La Sustainable Apparel Coalition (SAC) in collaborazione con la società di consulenza BCG e la società tecnologica Higg Co ha pubblicato Weaving a Better Future: ricostruire un settore della moda più sostenibile dopo COVID -19, un report che evidenzia come la sostenibilità nella moda sia a rischio in un mondo post-crisi e delinea un quadro per una ricostruzione graduale che eleva il ruolo degli impegni sociali e ambientali all’interno di strategie di resilienza delle imprese lungimiranti.

Dalla nascita di partnership alla creazione di una cultura sostenibile.

Il 20 maggio 2020, dalla partnership tra Condè Nast, Centre for Sustainable Fashion, London College of Fashion e UAL è stato pubblicato il Glossario della Moda Sostenibile: la prima risorsa globale sulla moda sostenibile e il ruolo dell’industria nell’emergenza climatica.

Non solo parole

Mentre molte aziende devono iniziare ad adeguare il loro business, altre hanno già iniziato.

Si tratta in primis di piccole realtà che da anni lavorano facendo della sostenibilità il loro tratto distintivo, nonché punto di forza, ma si tratta anche di brand di fama mondiale che, consapevoli del loro impatto ambientale, avevano già iniziato a investire in questa direzione.

Citare Patagonia sarebbe forse troppo scontato ed è giusto ricordare che altri brand riescono a fare la differenza con strategie zero waste, materiali sostenibili o tessuti innovativi. È il caso di Sans Faff a Singapore che con tessuti in bambù sostiene lo slow fashion. Abbiamo il caso italiano di Opera Campi che ha introdotto il primo brevetto di canapa elastica al mondo o Tommy Hilfiger che ha creato calzature utilizzando la fibra di buccia di mela riciclata.

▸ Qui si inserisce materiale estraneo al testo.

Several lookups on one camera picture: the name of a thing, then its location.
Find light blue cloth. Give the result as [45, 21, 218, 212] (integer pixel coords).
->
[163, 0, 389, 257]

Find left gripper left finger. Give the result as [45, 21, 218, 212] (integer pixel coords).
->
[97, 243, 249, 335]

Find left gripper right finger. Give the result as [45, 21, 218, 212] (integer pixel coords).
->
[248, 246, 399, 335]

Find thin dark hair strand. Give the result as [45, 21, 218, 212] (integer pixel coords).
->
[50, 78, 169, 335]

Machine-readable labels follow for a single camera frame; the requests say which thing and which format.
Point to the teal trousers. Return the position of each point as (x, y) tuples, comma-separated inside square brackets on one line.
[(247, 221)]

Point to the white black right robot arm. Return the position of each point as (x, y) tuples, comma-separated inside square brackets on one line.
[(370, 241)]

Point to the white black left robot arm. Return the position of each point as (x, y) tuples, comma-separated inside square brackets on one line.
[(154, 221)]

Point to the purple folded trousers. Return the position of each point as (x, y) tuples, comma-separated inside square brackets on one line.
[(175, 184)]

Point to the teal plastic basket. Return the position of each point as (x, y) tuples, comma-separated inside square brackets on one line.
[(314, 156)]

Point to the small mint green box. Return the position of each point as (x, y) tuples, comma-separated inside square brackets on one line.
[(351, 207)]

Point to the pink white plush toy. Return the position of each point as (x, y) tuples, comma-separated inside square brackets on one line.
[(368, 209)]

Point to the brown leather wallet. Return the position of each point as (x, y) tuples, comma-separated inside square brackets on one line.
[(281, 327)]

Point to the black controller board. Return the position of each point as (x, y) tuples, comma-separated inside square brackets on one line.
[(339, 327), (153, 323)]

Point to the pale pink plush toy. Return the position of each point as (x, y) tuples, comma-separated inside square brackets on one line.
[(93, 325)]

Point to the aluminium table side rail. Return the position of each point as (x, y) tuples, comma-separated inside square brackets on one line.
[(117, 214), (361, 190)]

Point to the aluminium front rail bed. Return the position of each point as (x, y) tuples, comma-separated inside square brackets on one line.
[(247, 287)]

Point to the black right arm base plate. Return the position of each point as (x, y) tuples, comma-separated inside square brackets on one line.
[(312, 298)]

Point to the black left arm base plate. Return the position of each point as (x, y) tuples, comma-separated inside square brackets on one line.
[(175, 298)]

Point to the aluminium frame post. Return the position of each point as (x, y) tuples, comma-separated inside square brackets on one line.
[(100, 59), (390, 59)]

Kate Heiny, Director Sustainability di Zalando, spiega che 9 consumatori su 10 della generazione Z credono che le aziende abbiano la responsabilità di affrontare le questioni ambientali e sociali. Ecco perché impegnarsi per la sostenibilità, significa garantire una crescita a lungo termine e rimanere attenti ai clienti.

È dunque chiaro che attuare una Sustainable transformation, incorporando incessantemente le pratiche di sostenibilità al proprio modello di business, sarà un fattore critico non solo di sopravvivenza, ma anche di guadagno di vantaggio competitivo.

 


RECAP:

L’industria della moda è responsabile del 20% dell’inquinamento delle acque in tutto il mondo.

 Crisi da covid-19: per la moda è un momento di stallo sì, ma un momento ideale anche per ridare valore all’autenticità, per riallinearsi e ripartire.

 Gli operatori della moda si uniscono: dalle partnership alla creazione di una nuova cultura volta a mettere al centro la sostenibilità. Attuare una Sustainable transformation, incorporando incessantemente le pratiche di sostenibilità al proprio modello di business, sarà un fattore critico non solo di sopravvivenza, ma anche di guadagno di vantaggio competitivo.